▸ **Work to complete**:
Beginning with the opening line, restate the following material exactly, up through the line that contains "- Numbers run".

▸ **Recorded information**:
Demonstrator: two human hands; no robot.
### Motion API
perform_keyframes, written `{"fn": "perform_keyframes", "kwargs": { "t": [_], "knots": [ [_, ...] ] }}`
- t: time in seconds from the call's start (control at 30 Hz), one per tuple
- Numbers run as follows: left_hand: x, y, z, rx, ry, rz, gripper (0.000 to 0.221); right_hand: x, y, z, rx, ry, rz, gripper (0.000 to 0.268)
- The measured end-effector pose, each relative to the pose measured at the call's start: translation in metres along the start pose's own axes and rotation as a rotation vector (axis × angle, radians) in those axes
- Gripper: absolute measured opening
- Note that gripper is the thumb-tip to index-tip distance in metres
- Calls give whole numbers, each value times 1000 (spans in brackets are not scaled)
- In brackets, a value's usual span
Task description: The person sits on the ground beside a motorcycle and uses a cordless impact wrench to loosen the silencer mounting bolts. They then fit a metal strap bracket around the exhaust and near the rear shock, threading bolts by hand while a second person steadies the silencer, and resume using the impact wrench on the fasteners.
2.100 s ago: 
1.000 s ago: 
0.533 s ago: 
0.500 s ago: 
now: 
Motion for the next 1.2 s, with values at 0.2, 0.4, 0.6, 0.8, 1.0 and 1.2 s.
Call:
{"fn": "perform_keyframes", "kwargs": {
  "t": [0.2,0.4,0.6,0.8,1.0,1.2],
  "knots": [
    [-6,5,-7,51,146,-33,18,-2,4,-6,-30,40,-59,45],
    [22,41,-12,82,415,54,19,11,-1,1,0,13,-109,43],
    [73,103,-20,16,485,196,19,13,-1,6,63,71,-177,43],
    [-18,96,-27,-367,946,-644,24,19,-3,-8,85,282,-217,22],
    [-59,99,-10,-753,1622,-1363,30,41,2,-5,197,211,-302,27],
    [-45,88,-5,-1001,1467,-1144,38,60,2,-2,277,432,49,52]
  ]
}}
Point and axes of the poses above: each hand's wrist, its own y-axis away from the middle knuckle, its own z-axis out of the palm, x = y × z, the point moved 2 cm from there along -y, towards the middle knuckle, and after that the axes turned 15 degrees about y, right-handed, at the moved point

▸ **Expected answer**:
Demonstrator: two human hands; no robot.
### Motion API
perform_keyframes, written `{"fn": "perform_keyframes", "kwargs": { "t": [_], "knots": [ [_, ...] ] }}`
- t: time in seconds from the call's start (control at 30 Hz), one per tuple
- Numbers run as follows: left_hand: x, y, z, rx, ry, rz, gripper (0.000 to 0.221); right_hand: x, y, z, rx, ry, rz, gripper (0.000 to 0.268)

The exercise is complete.